◆ WHAT YOU NEED TO DO:
Exclude the pictures. Transcribe exactly, and only, the lines from the one holding "Camera: 374 x" to the end of the material below.

◆ INFORMATION:
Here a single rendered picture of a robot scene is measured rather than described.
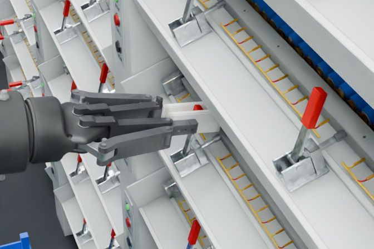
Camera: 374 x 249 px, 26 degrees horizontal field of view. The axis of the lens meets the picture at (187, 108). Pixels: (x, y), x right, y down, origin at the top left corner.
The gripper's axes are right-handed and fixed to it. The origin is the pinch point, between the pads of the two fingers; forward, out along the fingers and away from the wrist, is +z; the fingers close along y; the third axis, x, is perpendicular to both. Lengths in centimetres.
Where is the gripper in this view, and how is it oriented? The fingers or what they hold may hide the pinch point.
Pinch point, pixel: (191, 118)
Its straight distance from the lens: 98.8
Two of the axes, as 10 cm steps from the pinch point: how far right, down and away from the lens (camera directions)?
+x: 1.5, -8.5, -5.1
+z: 9.2, -0.7, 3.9
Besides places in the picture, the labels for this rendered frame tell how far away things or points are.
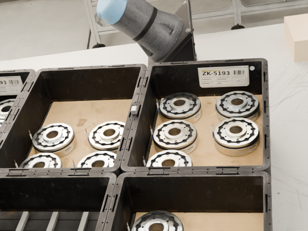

◆ YOUR SOLUTION:
Camera: 374 x 249 px, 26 degrees horizontal field of view. The axis of the lens meets the picture at (187, 108). Pixels: (x, y), x right, y down, origin at the top left corner.
The gripper's axes are right-handed and fixed to it. The origin is the pinch point, between the pads of the two fingers; forward, out along the fingers and away from the wrist, is +z; the fingers close along y; the third axis, x, is perpendicular to both. Lengths in centimetres.
Where is the gripper in this view, and how is it oriented? The fingers or what they hold may hide the pinch point.
Pinch point, pixel: (191, 118)
Its straight distance from the lens: 98.8
Two of the axes, as 10 cm steps from the pinch point: how far right, down and away from the lens (camera directions)?
+x: 1.5, -8.5, -5.1
+z: 9.2, -0.7, 3.9
Besides places in the picture, the labels for this rendered frame tell how far away things or points are.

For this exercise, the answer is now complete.